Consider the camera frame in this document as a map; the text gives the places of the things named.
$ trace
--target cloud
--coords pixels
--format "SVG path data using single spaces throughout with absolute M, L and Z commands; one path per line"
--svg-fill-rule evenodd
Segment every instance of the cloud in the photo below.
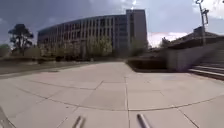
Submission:
M 152 45 L 152 47 L 158 47 L 163 37 L 172 41 L 185 35 L 187 35 L 187 33 L 178 33 L 178 32 L 148 33 L 148 41 L 149 44 Z
M 224 19 L 223 0 L 204 0 L 204 2 L 202 3 L 202 7 L 209 9 L 208 16 L 217 19 Z M 195 4 L 195 2 L 193 3 L 193 10 L 194 12 L 199 13 L 199 7 Z

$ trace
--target metal pole
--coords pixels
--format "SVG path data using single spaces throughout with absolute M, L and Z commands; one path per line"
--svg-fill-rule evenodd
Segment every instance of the metal pole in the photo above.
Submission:
M 75 124 L 73 125 L 72 128 L 83 128 L 84 123 L 85 123 L 85 118 L 79 116 L 79 117 L 76 119 L 76 122 L 75 122 Z
M 200 12 L 201 12 L 201 21 L 202 21 L 202 40 L 203 40 L 203 45 L 206 44 L 206 39 L 205 39 L 205 21 L 204 21 L 204 14 L 203 14 L 203 10 L 201 7 L 201 3 L 199 3 L 199 8 L 200 8 Z

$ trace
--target pavement tile
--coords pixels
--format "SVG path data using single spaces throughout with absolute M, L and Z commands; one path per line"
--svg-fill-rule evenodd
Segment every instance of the pavement tile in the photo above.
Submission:
M 126 110 L 125 90 L 109 91 L 98 89 L 83 102 L 82 106 L 107 110 Z
M 10 83 L 22 90 L 28 91 L 32 94 L 42 96 L 45 98 L 48 98 L 56 94 L 57 92 L 65 89 L 63 87 L 51 86 L 51 85 L 46 85 L 42 83 L 21 80 L 21 79 L 11 80 Z
M 177 109 L 156 111 L 129 112 L 130 128 L 141 128 L 137 121 L 137 114 L 144 114 L 148 124 L 152 128 L 196 128 Z
M 0 85 L 0 106 L 7 117 L 13 117 L 42 100 L 43 98 L 28 94 L 10 85 Z
M 224 96 L 212 101 L 181 107 L 180 110 L 200 128 L 223 128 L 223 108 Z
M 128 91 L 152 91 L 150 83 L 126 83 Z
M 75 107 L 45 100 L 9 120 L 17 128 L 57 128 Z
M 128 112 L 78 108 L 59 128 L 71 128 L 78 116 L 85 118 L 84 128 L 129 128 Z
M 162 90 L 161 93 L 167 97 L 175 106 L 189 105 L 206 101 L 217 96 L 220 96 L 224 92 L 224 87 L 219 85 L 189 85 L 179 88 Z
M 160 92 L 158 91 L 129 91 L 128 92 L 128 109 L 129 110 L 150 110 L 173 107 Z
M 125 78 L 126 83 L 147 83 L 147 80 L 145 80 L 143 77 L 126 77 Z
M 68 104 L 80 105 L 92 92 L 93 90 L 69 88 L 50 97 L 50 99 Z
M 102 77 L 102 80 L 104 82 L 107 82 L 107 83 L 125 83 L 125 78 L 124 77 L 120 77 L 120 76 L 117 76 L 118 74 L 109 74 L 109 75 L 104 75 Z
M 67 75 L 55 75 L 55 73 L 41 73 L 27 77 L 26 80 L 35 81 L 39 83 L 51 84 L 56 86 L 71 87 L 74 84 L 73 80 L 66 77 Z
M 96 89 L 99 85 L 99 82 L 74 82 L 72 87 L 81 88 L 81 89 Z
M 123 91 L 126 90 L 125 83 L 102 83 L 97 89 L 99 90 L 112 90 L 112 91 Z

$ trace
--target concrete plaza
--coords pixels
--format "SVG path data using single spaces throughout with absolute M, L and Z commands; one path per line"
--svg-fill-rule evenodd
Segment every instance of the concrete plaza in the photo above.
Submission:
M 135 73 L 122 62 L 0 80 L 0 105 L 17 128 L 223 128 L 224 83 L 188 73 Z

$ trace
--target stairs
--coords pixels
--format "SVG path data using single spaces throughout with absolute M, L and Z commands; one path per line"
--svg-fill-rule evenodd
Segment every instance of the stairs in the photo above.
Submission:
M 201 63 L 189 69 L 191 73 L 224 80 L 224 47 L 206 56 Z

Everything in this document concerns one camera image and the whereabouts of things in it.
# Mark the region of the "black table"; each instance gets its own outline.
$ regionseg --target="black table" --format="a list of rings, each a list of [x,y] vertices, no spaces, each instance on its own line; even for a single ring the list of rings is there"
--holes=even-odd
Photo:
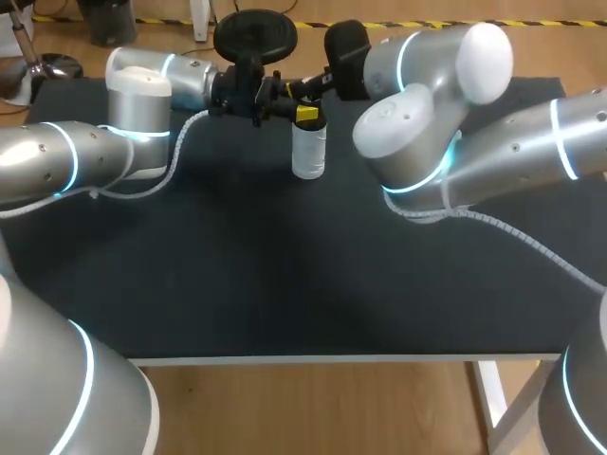
[[[514,80],[463,132],[559,96],[558,80]],[[2,222],[21,279],[130,358],[560,352],[599,297],[492,227],[391,213],[351,138],[369,102],[325,104],[322,178],[291,174],[287,122],[207,118],[164,191],[81,194]],[[106,105],[103,81],[49,82],[28,122],[105,123]],[[190,114],[173,112],[174,140]],[[607,282],[601,178],[476,209]]]

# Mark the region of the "white cable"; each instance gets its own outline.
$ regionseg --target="white cable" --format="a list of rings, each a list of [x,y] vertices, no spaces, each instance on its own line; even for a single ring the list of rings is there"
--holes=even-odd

▸ Task statement:
All records should be output exactly, with the pictures left out.

▸ Written solution:
Consider the camera frame in this document as a map; the text gives the places of the things named.
$ trace
--target cloud
--coords pixels
--format "SVG path data using single spaces throughout with absolute M, L and Z commands; one path per line"
--svg-fill-rule evenodd
Segment every instance of the cloud in the photo below.
Submission:
M 152 45 L 152 47 L 158 47 L 163 37 L 172 41 L 185 35 L 187 35 L 187 33 L 178 33 L 178 32 L 148 33 L 148 41 L 149 44 Z
M 224 19 L 223 0 L 204 0 L 204 2 L 202 3 L 202 7 L 209 9 L 208 16 L 217 19 Z M 195 4 L 195 2 L 193 3 L 193 10 L 194 12 L 199 13 L 199 7 Z

$ trace
--target metal pole
--coords pixels
--format "SVG path data using single spaces throughout with absolute M, L and Z commands; one path per line"
--svg-fill-rule evenodd
Segment every instance of the metal pole in the photo above.
Submission:
M 75 124 L 73 125 L 72 128 L 83 128 L 84 123 L 85 123 L 85 118 L 79 116 L 79 117 L 76 119 L 76 122 L 75 122 Z
M 200 12 L 201 12 L 201 21 L 202 21 L 202 40 L 203 40 L 203 45 L 206 44 L 206 39 L 205 39 L 205 21 L 204 21 L 204 14 L 203 14 L 203 10 L 201 7 L 201 3 L 199 3 L 199 8 L 200 8 Z

$ trace
--target pavement tile
--coords pixels
--format "SVG path data using single spaces throughout with absolute M, L and Z commands; one path per line"
--svg-fill-rule evenodd
Segment every instance of the pavement tile in the photo above.
Submission:
M 126 110 L 125 90 L 109 91 L 98 89 L 83 102 L 82 106 L 107 110 Z
M 10 83 L 22 90 L 28 91 L 32 94 L 42 96 L 45 98 L 48 98 L 56 94 L 57 92 L 65 89 L 63 87 L 51 86 L 51 85 L 46 85 L 42 83 L 21 80 L 21 79 L 11 80 Z
M 177 109 L 156 111 L 129 112 L 130 128 L 141 128 L 137 121 L 137 114 L 144 114 L 148 124 L 152 128 L 196 128 Z
M 0 85 L 0 106 L 7 117 L 13 117 L 42 100 L 43 98 L 28 94 L 10 85 Z
M 224 96 L 212 101 L 181 107 L 180 110 L 200 128 L 223 128 L 223 108 Z
M 128 91 L 152 91 L 150 83 L 126 83 Z
M 75 107 L 45 100 L 9 120 L 17 128 L 57 128 Z
M 128 112 L 78 108 L 59 128 L 71 128 L 78 116 L 85 118 L 84 128 L 129 128 Z
M 162 90 L 161 93 L 167 97 L 175 106 L 189 105 L 206 101 L 217 96 L 220 96 L 224 92 L 224 87 L 219 85 L 189 85 L 179 88 Z
M 160 92 L 158 91 L 129 91 L 128 92 L 128 109 L 129 110 L 150 110 L 173 107 Z
M 125 78 L 126 83 L 147 83 L 147 80 L 145 80 L 143 77 L 126 77 Z
M 68 104 L 80 105 L 92 92 L 93 90 L 69 88 L 50 97 L 50 99 Z
M 102 77 L 102 80 L 104 82 L 107 82 L 107 83 L 125 83 L 125 78 L 124 77 L 120 77 L 120 76 L 117 76 L 118 74 L 109 74 L 109 75 L 104 75 Z
M 67 75 L 55 75 L 55 73 L 41 73 L 27 77 L 26 80 L 35 81 L 39 83 L 51 84 L 56 86 L 71 87 L 74 84 L 73 80 L 66 77 Z
M 96 89 L 99 85 L 99 82 L 74 82 L 72 87 L 81 88 L 81 89 Z
M 123 91 L 126 90 L 125 83 L 102 83 L 97 89 L 99 90 L 112 90 L 112 91 Z

$ trace
--target concrete plaza
--coords pixels
--format "SVG path data using single spaces throughout with absolute M, L and Z commands; one path per line"
--svg-fill-rule evenodd
Segment every instance of the concrete plaza in the photo above.
Submission:
M 135 73 L 122 62 L 0 80 L 0 105 L 17 128 L 223 128 L 224 83 L 188 73 Z

$ trace
--target stairs
--coords pixels
--format "SVG path data using single spaces throughout with absolute M, L and Z commands; one path per line"
--svg-fill-rule evenodd
Segment every instance of the stairs in the photo above.
Submission:
M 201 63 L 189 69 L 191 73 L 224 80 L 224 47 L 206 56 Z

Everything in this document concerns one camera image and the whereabouts of things in it.
# Mark the region of the "black table"; each instance gets its own outline.
$ regionseg --target="black table" --format="a list of rings, each a list of [x,y] vertices, no spaces, each instance on its own line; even for a single ring the list of rings is there"
--holes=even-odd
Photo:
[[[514,80],[463,132],[559,96],[558,80]],[[2,222],[21,279],[130,358],[560,352],[599,297],[492,227],[391,213],[351,138],[369,102],[325,104],[322,178],[291,174],[287,122],[207,118],[164,191],[81,194]],[[106,105],[103,81],[49,82],[28,122],[105,123]],[[190,114],[173,112],[174,140]],[[607,282],[601,178],[476,209]]]

# Mark the region of the "white cable"; each instance gets its own outline.
$ regionseg --target="white cable" --format="a list of rings, each a list of [x,y] vertices, no spaces, each instance on its own line; even for a single ring the list of rings is there"
--holes=even-odd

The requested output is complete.